RAW CRUCIFEROUS VEGETABLES
Broccoli, cauliflower, bok choy, Brussels sprouts, cabbage and kale are rich sources of cancer-fighting antioxidants, fibre, vitamin C and folic acid. But they also contain a small amount of a type of complex carbohydrate called raffinose, which Claudia says cannot be digested by the human body. “Raffinose tends to draw fluid into the stomach, leading to abdominal distension, cramps and diarrhoea,” says Claudia. “In the large intestine, raffinose may be broken down by enzymes produced by local bacteria.
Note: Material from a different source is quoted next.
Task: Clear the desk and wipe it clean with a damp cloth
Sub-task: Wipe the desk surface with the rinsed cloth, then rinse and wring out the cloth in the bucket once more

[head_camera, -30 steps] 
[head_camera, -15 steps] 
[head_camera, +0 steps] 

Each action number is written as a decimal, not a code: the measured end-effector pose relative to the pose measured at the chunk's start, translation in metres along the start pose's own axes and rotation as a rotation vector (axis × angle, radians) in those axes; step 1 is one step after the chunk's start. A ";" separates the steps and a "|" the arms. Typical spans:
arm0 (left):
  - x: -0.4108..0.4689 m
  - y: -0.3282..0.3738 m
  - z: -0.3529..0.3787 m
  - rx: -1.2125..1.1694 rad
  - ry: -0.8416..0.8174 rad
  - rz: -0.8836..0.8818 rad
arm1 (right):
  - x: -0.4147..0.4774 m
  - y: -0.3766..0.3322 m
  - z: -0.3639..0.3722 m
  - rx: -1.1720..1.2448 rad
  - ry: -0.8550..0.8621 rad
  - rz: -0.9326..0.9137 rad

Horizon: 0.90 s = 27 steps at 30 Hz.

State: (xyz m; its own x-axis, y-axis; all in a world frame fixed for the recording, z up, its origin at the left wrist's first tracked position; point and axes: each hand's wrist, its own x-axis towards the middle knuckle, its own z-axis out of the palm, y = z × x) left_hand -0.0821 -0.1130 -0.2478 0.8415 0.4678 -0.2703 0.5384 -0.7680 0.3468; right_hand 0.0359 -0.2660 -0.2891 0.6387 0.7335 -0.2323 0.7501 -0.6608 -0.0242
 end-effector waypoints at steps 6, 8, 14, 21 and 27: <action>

This results in more water retention, and the sugars produced may be further broken down, causing gas to be produced.” To prevent these problems, you should lightly steam your cruciferous veggies before eating them, says Susie. This makes them easier to digest.
BEANS
Beans are a great source of fibre that is essential for digestive health and weight maintenance. It is also rich in protein and high in antioxidants. But eating even a small amount of beans can make some feel bloated and gassy. This is because human beings do not have the digestive enzymes to break down the natural sugars in beans. “When these sugars are not digested in the stomach, they make their way down to the small intestine and then the large intestine,” says Derrick. “Here, intestinal bacteria feed on the sugars, a process that produces gas.” To prevent intestinal gas and bloating, soak dried beans overnight and discard the water before using. If cooking with canned beans, rinse them thoroughly beforehand. These measures will help to reduce some of the natural sugars in the beans.